How are they cooked?
            “Oh simple,” Darwin from Cebu would say. 
            “All you have to do is to look for a female dog on  her way to delivery say three to six months depending your taste.  Then have her throat slit, body cleaned including the internal parts, intestines and all that leaving unborn puppies intact.  Treat the stomach with clove buds, pineapple juice, rum, brown sugar and all that.  Garnish with pineapple slices and cherries if you wish when you’re through cooking. Cooked for one  and a half hour basting it once in awhile.
            “Looks like you’re performing an abortion,” Taklin protested once. But Darwin laughed it away. 
            “If you find that menu funny, the more with nilabyog. It’s crazy, one that’s maybe  only existing from the rabid dog-eaters.”

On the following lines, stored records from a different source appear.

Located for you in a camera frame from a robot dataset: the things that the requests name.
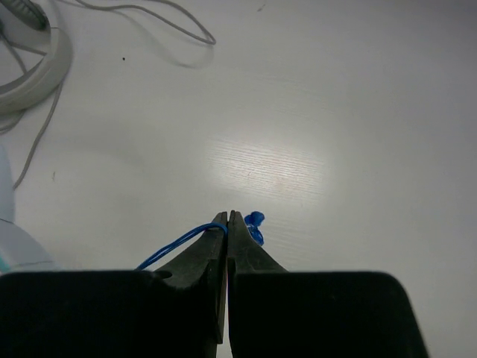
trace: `table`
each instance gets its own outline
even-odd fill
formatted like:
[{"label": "table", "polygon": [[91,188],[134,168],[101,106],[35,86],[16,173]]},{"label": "table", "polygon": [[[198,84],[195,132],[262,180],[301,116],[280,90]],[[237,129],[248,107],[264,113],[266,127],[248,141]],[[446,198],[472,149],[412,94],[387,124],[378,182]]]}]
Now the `table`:
[{"label": "table", "polygon": [[[433,357],[477,356],[475,5],[180,3],[214,49],[59,4],[75,58],[17,224],[65,268],[125,269],[219,211],[260,210],[284,267],[390,272]],[[14,173],[50,103],[3,138]]]}]

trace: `blue string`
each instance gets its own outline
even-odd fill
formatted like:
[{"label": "blue string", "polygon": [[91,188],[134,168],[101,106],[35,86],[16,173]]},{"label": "blue string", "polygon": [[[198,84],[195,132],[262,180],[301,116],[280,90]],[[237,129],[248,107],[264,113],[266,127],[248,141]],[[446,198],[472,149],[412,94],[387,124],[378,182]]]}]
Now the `blue string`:
[{"label": "blue string", "polygon": [[263,246],[264,239],[263,235],[259,230],[259,226],[265,220],[265,215],[259,211],[253,211],[250,215],[245,216],[244,221],[247,225],[248,232],[253,237],[255,242],[260,246]]},{"label": "blue string", "polygon": [[215,227],[218,227],[218,228],[222,229],[224,231],[224,234],[227,235],[227,228],[224,225],[219,224],[217,222],[211,222],[209,224],[204,224],[204,225],[201,225],[201,226],[197,226],[195,229],[192,229],[188,233],[183,234],[176,241],[171,242],[169,245],[166,245],[163,248],[156,251],[149,258],[147,258],[141,265],[137,266],[136,270],[146,269],[148,266],[157,262],[161,257],[164,257],[165,255],[167,255],[169,252],[171,252],[175,248],[178,248],[179,246],[181,246],[184,242],[189,241],[194,236],[197,236],[199,233],[201,233],[205,230],[213,229]]}]

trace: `headphones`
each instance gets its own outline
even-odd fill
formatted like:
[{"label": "headphones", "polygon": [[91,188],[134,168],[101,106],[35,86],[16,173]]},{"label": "headphones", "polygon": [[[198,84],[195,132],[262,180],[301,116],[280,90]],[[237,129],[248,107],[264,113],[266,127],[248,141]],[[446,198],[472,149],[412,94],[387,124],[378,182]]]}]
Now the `headphones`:
[{"label": "headphones", "polygon": [[50,33],[44,58],[22,77],[0,86],[0,114],[6,114],[33,106],[57,88],[69,70],[73,51],[54,0],[0,0],[0,4],[30,28]]}]

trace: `blue knot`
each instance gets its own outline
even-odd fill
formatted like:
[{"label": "blue knot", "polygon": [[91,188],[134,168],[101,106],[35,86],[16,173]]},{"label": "blue knot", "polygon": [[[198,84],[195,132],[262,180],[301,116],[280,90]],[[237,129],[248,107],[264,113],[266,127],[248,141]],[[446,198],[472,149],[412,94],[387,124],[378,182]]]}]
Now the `blue knot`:
[{"label": "blue knot", "polygon": [[265,242],[263,239],[263,235],[259,230],[259,226],[265,220],[265,215],[263,215],[259,211],[253,211],[250,215],[245,216],[244,221],[247,225],[248,232],[253,237],[255,242],[260,246],[263,245]]}]

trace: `headphone ear cup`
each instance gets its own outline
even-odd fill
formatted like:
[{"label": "headphone ear cup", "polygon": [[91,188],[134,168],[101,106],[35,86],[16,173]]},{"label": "headphone ear cup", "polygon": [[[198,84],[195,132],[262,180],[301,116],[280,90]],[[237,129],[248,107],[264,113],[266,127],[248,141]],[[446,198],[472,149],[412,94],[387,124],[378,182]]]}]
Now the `headphone ear cup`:
[{"label": "headphone ear cup", "polygon": [[0,0],[17,19],[34,30],[44,30],[48,20],[43,12],[30,0]]}]

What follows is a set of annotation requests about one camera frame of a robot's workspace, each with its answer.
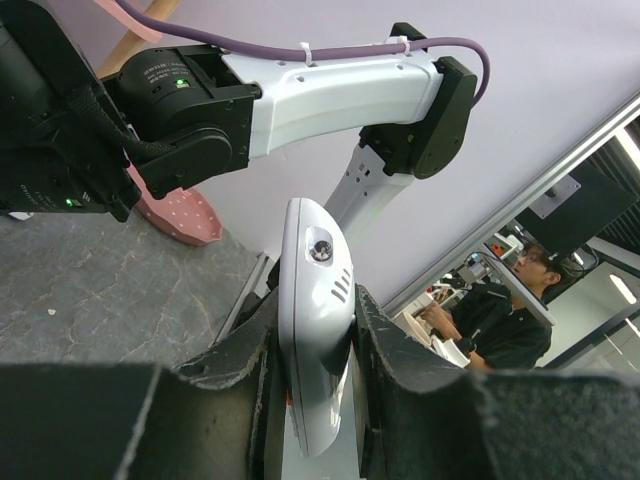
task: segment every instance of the gray countertop
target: gray countertop
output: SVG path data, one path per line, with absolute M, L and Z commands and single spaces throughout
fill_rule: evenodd
M 137 214 L 0 218 L 0 361 L 159 361 L 206 349 L 256 262 L 227 232 L 181 244 Z

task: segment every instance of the green led light
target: green led light
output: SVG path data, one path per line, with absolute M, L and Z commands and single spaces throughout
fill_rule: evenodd
M 187 88 L 187 87 L 189 87 L 189 82 L 187 82 L 187 80 L 184 79 L 184 78 L 178 78 L 176 80 L 176 87 L 178 87 L 178 88 Z

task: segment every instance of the black fabric
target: black fabric
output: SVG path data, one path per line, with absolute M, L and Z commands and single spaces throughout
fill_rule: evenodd
M 456 328 L 477 345 L 476 353 L 496 369 L 531 369 L 551 346 L 551 327 L 528 310 L 511 311 L 510 295 L 472 289 L 451 311 Z

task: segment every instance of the man
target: man
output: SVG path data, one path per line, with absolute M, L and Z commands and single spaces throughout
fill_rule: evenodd
M 540 299 L 566 275 L 561 264 L 550 261 L 534 244 L 525 246 L 513 271 Z M 471 340 L 475 351 L 469 370 L 531 369 L 551 346 L 551 327 L 542 325 L 522 300 L 502 288 L 474 286 L 451 313 L 433 302 L 421 315 L 445 340 Z

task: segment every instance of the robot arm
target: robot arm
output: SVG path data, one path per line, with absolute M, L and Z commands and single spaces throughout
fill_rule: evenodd
M 44 8 L 3 0 L 0 19 L 2 88 L 22 102 L 2 109 L 12 119 L 0 132 L 4 211 L 125 221 L 139 192 L 124 151 L 160 199 L 283 145 L 372 125 L 326 204 L 352 241 L 413 178 L 451 161 L 476 86 L 455 59 L 421 50 L 308 66 L 208 45 L 146 50 L 98 81 Z M 394 26 L 400 35 L 424 38 L 407 24 Z

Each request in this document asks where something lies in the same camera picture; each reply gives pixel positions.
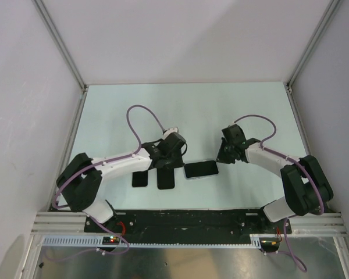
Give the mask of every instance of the black pad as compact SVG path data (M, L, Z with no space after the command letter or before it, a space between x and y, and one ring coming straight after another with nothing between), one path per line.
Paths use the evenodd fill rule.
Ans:
M175 170L158 169L156 170L156 179L159 190L173 189L175 187Z
M148 184L148 171L137 171L132 174L132 187L146 187Z

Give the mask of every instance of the aluminum frame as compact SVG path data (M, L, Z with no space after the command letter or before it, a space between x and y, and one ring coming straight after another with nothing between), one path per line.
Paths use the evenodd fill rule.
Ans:
M325 14L322 16L313 36L311 37L300 61L296 65L288 83L287 83L287 96L289 98L291 108L294 113L294 117L299 128L299 132L307 153L310 153L310 147L307 141L307 136L304 127L301 123L300 114L296 108L293 96L291 94L291 86L295 82L297 76L306 65L311 54L313 53L318 42L322 38L325 30L327 29L333 16L336 14L339 6L343 0L332 0L326 9ZM59 173L68 164L70 153L73 147L73 143L76 137L77 128L79 126L81 113L83 111L84 103L87 96L87 85L84 83L82 76L77 69L62 37L56 28L51 15L47 11L46 6L42 0L32 0L36 7L40 17L43 19L51 37L53 38L56 46L58 47L60 54L64 58L66 64L74 75L80 88L83 90L83 94L80 98L77 110L73 119L72 127L67 139L65 150L62 156L62 160L59 165ZM53 191L49 196L47 208L50 207L51 199L54 196L56 185L53 185ZM21 269L17 273L16 278L31 279L35 275L38 258L40 257L41 247L46 237L57 235L58 238L67 238L69 236L75 236L78 238L88 238L90 236L101 236L106 234L90 234L84 233L84 223L86 215L84 213L70 213L70 212L39 212L30 235L27 252L23 256ZM291 227L293 233L289 237L333 237L336 244L336 248L339 254L339 258L344 270L346 278L349 278L349 237L347 235L346 228L344 226L343 219L340 213L325 213L322 216L307 215L304 217L296 217L291 219ZM250 235L252 239L257 237L270 237L272 235L267 234L253 234Z
M86 242L86 239L99 239L105 233L86 233L84 224L87 215L85 213L73 212L39 212L35 218L31 231L30 244L27 253L24 255L25 264L21 273L17 276L20 279L31 279L35 275L38 258L42 246L51 245L51 238L63 241L66 244L61 246L89 246L94 247L94 242ZM340 262L346 279L349 279L349 237L340 213L325 213L321 216L308 214L303 217L290 219L292 237L333 237L339 254ZM223 245L213 248L259 248L259 237L275 237L270 234L251 234L252 245ZM70 242L70 239L79 239L80 242ZM212 248L212 245L186 245L193 248ZM185 246L177 245L133 245L140 248L179 248Z

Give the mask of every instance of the smartphone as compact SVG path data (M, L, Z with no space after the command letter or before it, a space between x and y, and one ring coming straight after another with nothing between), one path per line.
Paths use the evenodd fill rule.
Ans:
M214 160L185 164L184 169L185 176L189 179L219 174L219 169Z

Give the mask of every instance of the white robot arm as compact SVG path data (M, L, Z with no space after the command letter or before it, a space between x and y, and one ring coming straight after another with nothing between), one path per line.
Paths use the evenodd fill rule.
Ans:
M114 216L114 209L97 196L98 188L104 181L124 174L150 169L174 168L184 165L182 147L186 140L178 133L177 128L164 132L158 141L144 143L136 153L105 158L89 158L85 153L75 156L57 179L58 187L78 171L87 170L63 189L62 195L73 212L85 212L104 223Z
M237 124L228 126L222 133L224 137L217 162L233 164L236 160L240 160L256 164L282 179L284 197L262 207L263 214L270 222L274 223L293 215L303 216L319 207L320 201L315 189L309 182L303 182L302 178L307 177L300 167L304 168L315 183L323 203L333 198L331 186L315 157L308 155L299 158L263 147L255 138L247 140Z

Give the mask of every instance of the black mounting plate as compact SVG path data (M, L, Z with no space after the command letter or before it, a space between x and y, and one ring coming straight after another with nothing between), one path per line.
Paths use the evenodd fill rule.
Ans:
M283 221L270 223L258 209L233 210L116 210L117 218L104 226L120 233L126 226L125 239L138 244L250 244L250 234L283 232ZM103 233L90 218L86 233ZM291 234L290 225L287 233Z

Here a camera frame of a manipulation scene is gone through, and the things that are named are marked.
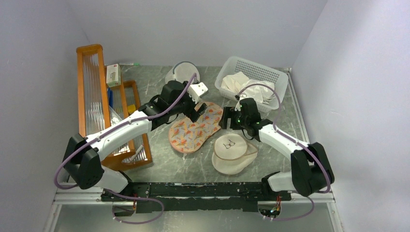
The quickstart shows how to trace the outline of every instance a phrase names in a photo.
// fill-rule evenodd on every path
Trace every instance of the white wall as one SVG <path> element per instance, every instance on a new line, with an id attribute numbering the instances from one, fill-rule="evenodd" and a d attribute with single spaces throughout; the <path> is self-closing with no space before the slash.
<path id="1" fill-rule="evenodd" d="M 347 232 L 410 231 L 410 2 L 330 0 L 293 66 Z"/>
<path id="2" fill-rule="evenodd" d="M 0 2 L 0 231 L 42 231 L 53 175 L 78 132 L 75 49 L 64 0 Z"/>
<path id="3" fill-rule="evenodd" d="M 68 0 L 104 61 L 290 67 L 326 0 Z"/>

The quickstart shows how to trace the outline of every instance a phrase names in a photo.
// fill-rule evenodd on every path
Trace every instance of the white plastic container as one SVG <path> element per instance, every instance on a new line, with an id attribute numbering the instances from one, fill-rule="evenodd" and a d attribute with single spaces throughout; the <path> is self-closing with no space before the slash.
<path id="1" fill-rule="evenodd" d="M 243 72 L 250 79 L 275 83 L 275 91 L 279 96 L 280 102 L 283 101 L 289 81 L 286 73 L 239 57 L 229 57 L 217 76 L 215 87 L 219 89 L 222 96 L 231 100 L 236 100 L 235 93 L 222 89 L 220 86 L 222 84 L 222 79 L 226 77 L 226 75 L 233 75 L 237 72 Z M 258 110 L 264 113 L 279 108 L 276 97 L 271 100 L 269 104 L 262 104 L 258 102 L 256 104 L 258 105 Z"/>

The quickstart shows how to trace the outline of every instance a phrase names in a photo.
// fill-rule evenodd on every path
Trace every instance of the wooden drying rack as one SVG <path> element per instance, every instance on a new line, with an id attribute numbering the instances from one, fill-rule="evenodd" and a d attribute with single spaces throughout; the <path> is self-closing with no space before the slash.
<path id="1" fill-rule="evenodd" d="M 105 83 L 106 67 L 103 60 L 103 47 L 100 44 L 92 44 L 77 48 L 77 68 L 78 68 L 78 118 L 79 118 L 79 130 L 81 136 L 85 137 L 87 134 L 96 133 L 111 126 L 110 111 L 108 107 L 107 88 Z M 125 88 L 132 88 L 134 94 L 135 106 L 138 109 L 140 107 L 140 99 L 138 95 L 138 88 L 135 81 L 123 82 L 121 76 L 121 85 L 111 88 L 113 91 L 119 90 L 121 95 L 121 105 L 124 118 L 128 117 L 127 101 L 125 96 Z M 86 95 L 90 95 L 92 98 L 86 105 Z M 98 110 L 97 114 L 102 113 L 103 125 L 99 125 L 98 131 L 87 131 L 87 124 L 93 123 L 87 118 L 86 108 L 88 104 L 96 104 Z M 145 159 L 137 162 L 122 162 L 124 159 L 129 158 L 135 154 L 135 143 L 133 140 L 128 142 L 128 149 L 122 152 L 114 152 L 108 155 L 101 164 L 114 170 L 124 171 L 139 167 L 152 162 L 151 152 L 149 149 L 148 137 L 146 134 L 142 135 L 142 141 L 145 152 Z"/>

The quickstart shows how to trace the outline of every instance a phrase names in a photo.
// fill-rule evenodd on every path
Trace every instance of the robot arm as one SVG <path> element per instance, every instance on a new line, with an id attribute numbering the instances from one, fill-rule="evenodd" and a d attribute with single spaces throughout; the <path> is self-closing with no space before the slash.
<path id="1" fill-rule="evenodd" d="M 320 143 L 307 144 L 293 138 L 279 128 L 274 128 L 272 121 L 261 119 L 254 99 L 240 99 L 236 107 L 224 107 L 220 121 L 222 129 L 229 127 L 228 119 L 231 120 L 231 129 L 246 130 L 248 135 L 273 147 L 291 162 L 290 172 L 276 172 L 262 179 L 269 184 L 273 191 L 297 191 L 302 196 L 309 196 L 326 187 L 326 178 L 318 163 L 302 146 L 313 153 L 322 164 L 330 183 L 334 182 L 333 171 L 323 146 Z"/>
<path id="2" fill-rule="evenodd" d="M 121 192 L 130 180 L 121 172 L 101 166 L 101 160 L 129 140 L 167 123 L 173 115 L 184 114 L 195 122 L 205 111 L 206 104 L 202 104 L 198 111 L 195 110 L 195 106 L 208 89 L 203 83 L 191 84 L 187 92 L 181 95 L 186 85 L 187 82 L 170 81 L 162 88 L 160 95 L 154 96 L 138 111 L 116 125 L 86 138 L 80 134 L 71 137 L 64 160 L 81 146 L 93 141 L 64 165 L 78 186 L 81 189 L 97 186 Z M 171 105 L 174 106 L 164 114 L 163 112 Z"/>

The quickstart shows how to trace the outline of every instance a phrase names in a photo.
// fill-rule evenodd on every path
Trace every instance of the white towel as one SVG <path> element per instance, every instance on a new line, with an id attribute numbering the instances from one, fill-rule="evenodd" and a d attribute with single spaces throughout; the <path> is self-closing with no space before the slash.
<path id="1" fill-rule="evenodd" d="M 249 79 L 243 74 L 243 72 L 238 72 L 233 75 L 227 75 L 223 78 L 221 88 L 226 89 L 234 94 L 238 94 L 244 87 L 251 84 L 265 84 L 272 89 L 275 89 L 275 84 L 269 81 L 257 81 Z M 268 104 L 271 100 L 275 98 L 275 95 L 266 87 L 263 86 L 252 86 L 247 88 L 243 94 L 247 97 L 253 98 L 256 102 Z"/>

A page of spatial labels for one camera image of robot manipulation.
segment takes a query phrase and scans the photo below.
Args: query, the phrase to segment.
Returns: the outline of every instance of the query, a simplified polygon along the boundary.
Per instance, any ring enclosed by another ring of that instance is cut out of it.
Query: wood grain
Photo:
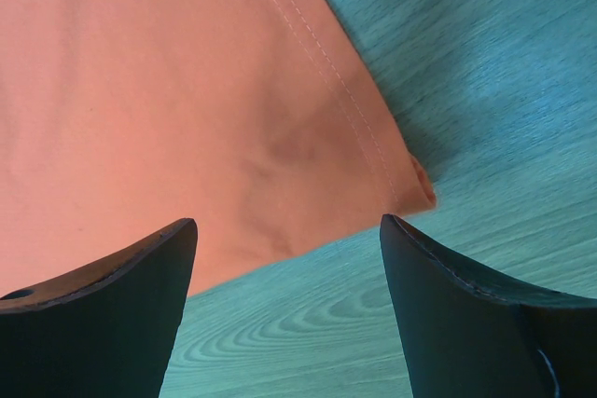
[[[597,297],[597,0],[329,2],[436,182],[410,221]],[[377,229],[189,299],[162,396],[411,396]]]

 Save for the vernacular implying rope rotating in the air, he was practically innocent of what Darwin calls as super menu.
            “All you have to do starved the dog two to  five days till drained of impurities and energy sapped. Second, bought one kilo of lechon and cut them into pieces giving them to the dog.  Meanwhile, prepare a container with vinegar, onions, salt and all that. And as the dog consumes the last piece of lechon have a close grip of his tail and throw him rotating him around the air.  Don’t drop him until he could not stand reeling  As he vomits, catch the lechon back to the container and serve while still hot,” Taklin almost died laughing.
            “You see the folly of man.  He makes himself more than dog instead out of his silly menus prepared,” Taklin rationalized.
             No wonder that Americans lately berated such practice in their national daily.  Welcome to Filipino arts and culture celebration says the caption with two Filipinos roasting a dog  in the background.  The streamer looks inviting but not when one focuses on the caricature of Juan de la Cruz as executioner and cook of loyal pets, a member of a family to Uncle Sam.
            Taklin would also recall Sionel Jose’s Mass, a migrant from the province living in Manila.  Samson, the protagonist of the story owns a treasure pet – a dog no less - . Its color might have been black whose blood any Pangasinese loves drinking to cure reputedly an asthma. It was so lovable that the Mayor’s wife became so crazy about it.  Bribing Samson’s mother with sizable amount, the prized pet was surreptitiously taken to the Mayor’s house.  Samson hearing the incident engaged in hot pursuit at the Mayor’s house for possible retrieval. Unfortunately, what greets his eyes through the back door in the kitchen was the coup d’grace of his beloved pet.   Blood spurting out from the slit throat kept flowing right through funnel towards the Mayor’s wife’s mouth. The scene was rather gruesome, Samson just felt sick he went away running.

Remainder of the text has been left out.